Brief: Set down the data below without change, skipping the pictures it holds.

Dataset section:
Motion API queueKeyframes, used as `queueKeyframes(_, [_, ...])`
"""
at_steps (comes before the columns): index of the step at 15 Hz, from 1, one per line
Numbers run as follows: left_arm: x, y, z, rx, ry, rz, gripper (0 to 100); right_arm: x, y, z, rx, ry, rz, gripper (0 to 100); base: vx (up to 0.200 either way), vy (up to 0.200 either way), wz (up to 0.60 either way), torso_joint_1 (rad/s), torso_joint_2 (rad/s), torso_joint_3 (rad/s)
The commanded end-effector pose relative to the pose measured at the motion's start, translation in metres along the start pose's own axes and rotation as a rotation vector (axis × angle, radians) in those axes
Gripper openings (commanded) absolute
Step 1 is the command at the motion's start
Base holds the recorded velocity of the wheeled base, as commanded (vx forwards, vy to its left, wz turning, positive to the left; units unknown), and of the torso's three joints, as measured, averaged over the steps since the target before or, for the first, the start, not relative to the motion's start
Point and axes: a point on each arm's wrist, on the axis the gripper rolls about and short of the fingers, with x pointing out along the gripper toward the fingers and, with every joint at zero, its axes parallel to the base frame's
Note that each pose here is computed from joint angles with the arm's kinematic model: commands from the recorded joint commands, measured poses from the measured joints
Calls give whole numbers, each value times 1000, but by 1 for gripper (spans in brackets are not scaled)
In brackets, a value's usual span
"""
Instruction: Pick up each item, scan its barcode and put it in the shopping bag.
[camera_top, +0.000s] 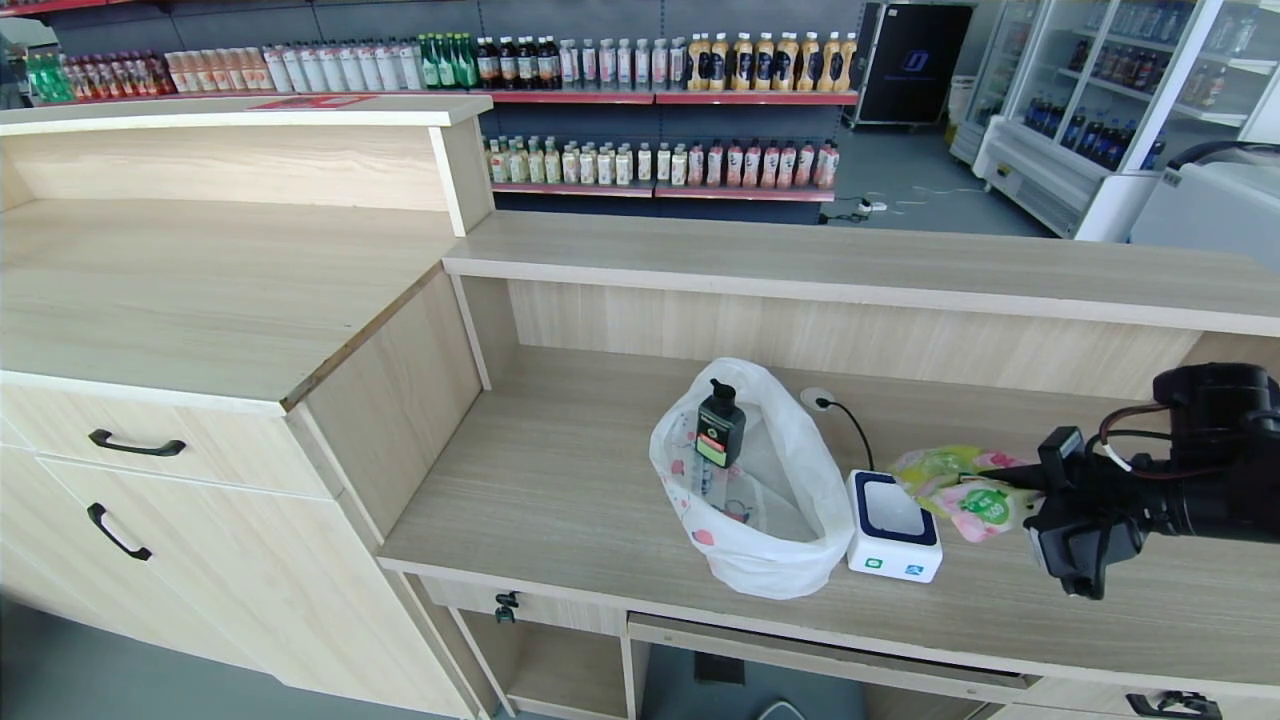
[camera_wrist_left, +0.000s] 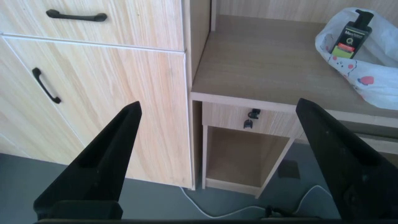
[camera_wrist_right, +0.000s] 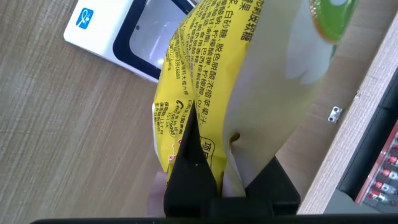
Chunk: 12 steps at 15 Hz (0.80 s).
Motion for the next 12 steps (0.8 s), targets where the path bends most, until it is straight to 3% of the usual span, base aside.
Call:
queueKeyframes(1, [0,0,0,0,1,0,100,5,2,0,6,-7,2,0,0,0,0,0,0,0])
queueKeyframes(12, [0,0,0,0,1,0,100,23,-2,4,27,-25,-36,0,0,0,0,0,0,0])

Response area:
Motion API queueKeyframes, used as `queueKeyframes(_, [_, ...])`
"""
at_steps (comes before the columns): index of the step at 15 Hz, from 1, one per line
Numbers run as follows: left_arm: x, y, z, rx, ry, rz, gripper (0 to 100); right_arm: x, y, z, rx, ry, rz, gripper (0 to 100); base: vx (up to 0.200 either way), vy (up to 0.200 either way), wz (up to 0.60 either way), torso_joint_1 (rad/s), torso_joint_2 (rad/s), torso_joint_3 (rad/s)
The commanded end-effector pose relative to the pose measured at the motion's start, translation in metres along the start pose's own axes and rotation as a rotation vector (axis × angle, radians) in those axes
Gripper openings (commanded) absolute
Step 1 is the command at the motion's start
Base holds the recorded velocity of the wheeled base, as commanded (vx forwards, vy to its left, wz turning, positive to the left; units unknown), and of the torso's three joints, as measured, averaged over the steps since the target before or, for the first, the start, not relative to the motion's start
Point and axes: a point on each arm's wrist, on the axis the gripper rolls about and short of the fingers, with x pointing out along the gripper toward the fingers and, with every joint at zero, its axes parallel to the base frame's
Note that each pose here is computed from joint angles with the arm's kinematic model: commands from the recorded joint commands, measured poses from the measured joints
Calls give whole numbers, each value times 1000, but by 1 for gripper (spans in brackets are not scaled)
In brackets, a value's usual span
"""
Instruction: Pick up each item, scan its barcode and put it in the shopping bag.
[camera_top, +0.000s] 
[camera_wrist_left, +0.000s] 
[camera_wrist_right, +0.000s] 
Chunk: 12 steps at 15 Hz (0.80 s).
Motion for the next 12 steps (0.8 s), targets where the path bends most, until it is straight to 3% of the usual span, base aside.
Call:
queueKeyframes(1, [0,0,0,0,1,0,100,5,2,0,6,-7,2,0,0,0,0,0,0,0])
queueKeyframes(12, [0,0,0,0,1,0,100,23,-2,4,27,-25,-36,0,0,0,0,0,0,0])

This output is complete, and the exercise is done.